Repeat the data exactly. Pictures are not part of the copy.

● **Data block**
########################################

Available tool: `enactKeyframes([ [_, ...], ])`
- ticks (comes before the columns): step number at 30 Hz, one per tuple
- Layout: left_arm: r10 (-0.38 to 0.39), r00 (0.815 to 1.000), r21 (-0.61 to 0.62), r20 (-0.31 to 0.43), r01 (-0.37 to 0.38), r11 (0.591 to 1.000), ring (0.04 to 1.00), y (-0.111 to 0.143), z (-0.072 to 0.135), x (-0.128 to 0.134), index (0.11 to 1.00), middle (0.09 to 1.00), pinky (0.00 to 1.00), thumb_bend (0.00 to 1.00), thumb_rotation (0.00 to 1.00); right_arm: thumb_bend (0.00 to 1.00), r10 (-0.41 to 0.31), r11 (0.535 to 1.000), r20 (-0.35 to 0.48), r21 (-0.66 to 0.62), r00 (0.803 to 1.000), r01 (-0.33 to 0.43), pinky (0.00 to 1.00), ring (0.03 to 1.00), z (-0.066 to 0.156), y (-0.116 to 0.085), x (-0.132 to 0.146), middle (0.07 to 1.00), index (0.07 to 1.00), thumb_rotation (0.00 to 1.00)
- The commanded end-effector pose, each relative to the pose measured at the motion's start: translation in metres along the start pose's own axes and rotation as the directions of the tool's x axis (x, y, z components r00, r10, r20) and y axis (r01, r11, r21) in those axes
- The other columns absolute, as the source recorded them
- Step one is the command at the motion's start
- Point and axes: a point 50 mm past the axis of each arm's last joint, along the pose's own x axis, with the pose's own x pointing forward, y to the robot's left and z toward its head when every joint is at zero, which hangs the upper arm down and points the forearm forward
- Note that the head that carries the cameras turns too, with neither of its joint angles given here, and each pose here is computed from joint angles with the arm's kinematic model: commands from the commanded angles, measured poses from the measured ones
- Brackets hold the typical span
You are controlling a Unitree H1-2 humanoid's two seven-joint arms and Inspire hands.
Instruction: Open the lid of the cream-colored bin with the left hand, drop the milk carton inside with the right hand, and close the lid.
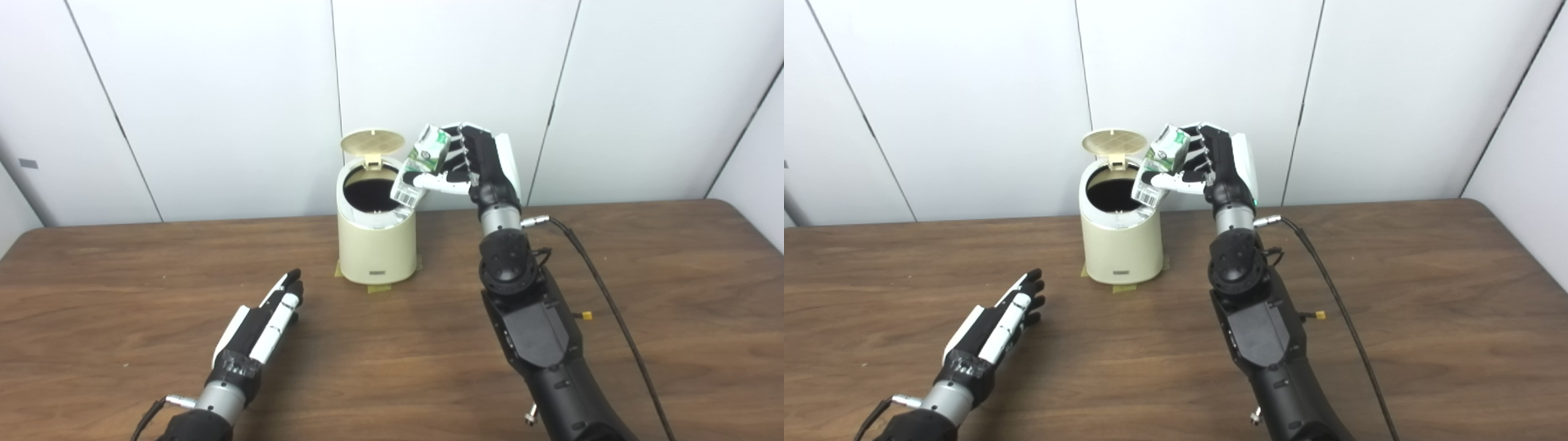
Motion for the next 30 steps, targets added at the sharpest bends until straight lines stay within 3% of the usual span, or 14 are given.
enactKeyframes([
  [1, -0.001, 0.999, 0.009, 0.036, 0.000, 1.000, 0.959, -0.002, 0.008, 0.003, 1.000, 0.982, 0.94, 0.57, 0.91, 0.51, -0.041, 0.999, 0.133, 0.019, 0.990, 0.039, 0.26, 0.348, 0.040, 0.001, 0.017, 0.480, 0.557, 0.00],
  [13, 0.002, 1.000, 0.013, 0.021, -0.002, 1.000, 0.973, -0.004, 0.006, 0.001, 1.000, 0.990, 0.97, 0.56, 0.92, 0.51, -0.010, 0.997, 0.144, 0.072, 0.990, -0.001, 0.27, 0.348, 0.055, 0.018, 0.016, 0.480, 0.557, 0.00],
  [22, -0.003, 1.000, 0.001, 0.019, 0.003, 1.000, 0.965, -0.006, 0.005, 0.004, 1.000, 0.993, 0.93, 0.57, 0.89, 0.51, 0.014, 0.996, 0.171, 0.083, 0.985, -0.028, 0.27, 0.354, 0.070, 0.027, 0.009, 0.476, 0.537, 0.00],
  [30, -0.011, 1.000, -0.003, 0.020, 0.011, 1.000, 0.964, -0.010, 0.005, 0.004, 1.000, 0.996, 0.92, 0.56, 0.89, 0.51, 0.001, 0.997, 0.156, 0.080, 0.988, -0.014, 0.26, 0.349, 0.067, 0.029, 0.007, 0.482, 0.555, 0.00],
])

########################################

● **Worked solution**
Available tool: `enactKeyframes([ [_, ...], ])`
- ticks (comes before the columns): step number at 30 Hz, one per tuple
- Layout: left_arm: r10 (-0.38 to 0.39), r00 (0.815 to 1.000), r21 (-0.61 to 0.62), r20 (-0.31 to 0.43), r01 (-0.37 to 0.38), r11 (0.591 to 1.000), ring (0.04 to 1.00), y (-0.111 to 0.143), z (-0.072 to 0.135), x (-0.128 to 0.134), index (0.11 to 1.00), middle (0.09 to 1.00), pinky (0.00 to 1.00), thumb_bend (0.00 to 1.00), thumb_rotation (0.00 to 1.00); right_arm: thumb_bend (0.00 to 1.00), r10 (-0.41 to 0.31), r11 (0.535 to 1.000), r20 (-0.35 to 0.48), r21 (-0.66 to 0.62), r00 (0.803 to 1.000), r01 (-0.33 to 0.43), pinky (0.00 to 1.00), ring (0.03 to 1.00), z (-0.066 to 0.156), y (-0.116 to 0.085), x (-0.132 to 0.146), middle (0.07 to 1.00), index (0.07 to 1.00), thumb_rotation (0.00 to 1.00)
- The commanded end-effector pose, each relative to the pose measured at the motion's start: translation in metres along the start pose's own axes and rotation as the directions of the tool's x axis (x, y, z components r00, r10, r20) and y axis (r01, r11, r21) in those axes
- The other columns absolute, as the source recorded them
- Step one is the command at the motion's start
- Point and axes: a point 50 mm past the axis of each arm's last joint, along the pose's own x axis, with the pose's own x pointing forward, y to the robot's left and z toward its head when every joint is at zero, which hangs the upper arm down and points the forearm forward
- Note that the head that carries the cameras turns too, with neither of its joint angles given here, and each pose here is computed from joint angles with the arm's kinematic model: commands from the commanded angles, measured poses from the measured ones
- Brackets hold the typical span
You are controlling a Unitree H1-2 humanoid's two seven-joint arms and Inspire hands.
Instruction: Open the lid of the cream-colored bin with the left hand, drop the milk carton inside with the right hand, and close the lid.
Motion for the next 30 steps, targets added at the sharpest bends until straight lines stay within 3% of the usual span, or 14 are given.
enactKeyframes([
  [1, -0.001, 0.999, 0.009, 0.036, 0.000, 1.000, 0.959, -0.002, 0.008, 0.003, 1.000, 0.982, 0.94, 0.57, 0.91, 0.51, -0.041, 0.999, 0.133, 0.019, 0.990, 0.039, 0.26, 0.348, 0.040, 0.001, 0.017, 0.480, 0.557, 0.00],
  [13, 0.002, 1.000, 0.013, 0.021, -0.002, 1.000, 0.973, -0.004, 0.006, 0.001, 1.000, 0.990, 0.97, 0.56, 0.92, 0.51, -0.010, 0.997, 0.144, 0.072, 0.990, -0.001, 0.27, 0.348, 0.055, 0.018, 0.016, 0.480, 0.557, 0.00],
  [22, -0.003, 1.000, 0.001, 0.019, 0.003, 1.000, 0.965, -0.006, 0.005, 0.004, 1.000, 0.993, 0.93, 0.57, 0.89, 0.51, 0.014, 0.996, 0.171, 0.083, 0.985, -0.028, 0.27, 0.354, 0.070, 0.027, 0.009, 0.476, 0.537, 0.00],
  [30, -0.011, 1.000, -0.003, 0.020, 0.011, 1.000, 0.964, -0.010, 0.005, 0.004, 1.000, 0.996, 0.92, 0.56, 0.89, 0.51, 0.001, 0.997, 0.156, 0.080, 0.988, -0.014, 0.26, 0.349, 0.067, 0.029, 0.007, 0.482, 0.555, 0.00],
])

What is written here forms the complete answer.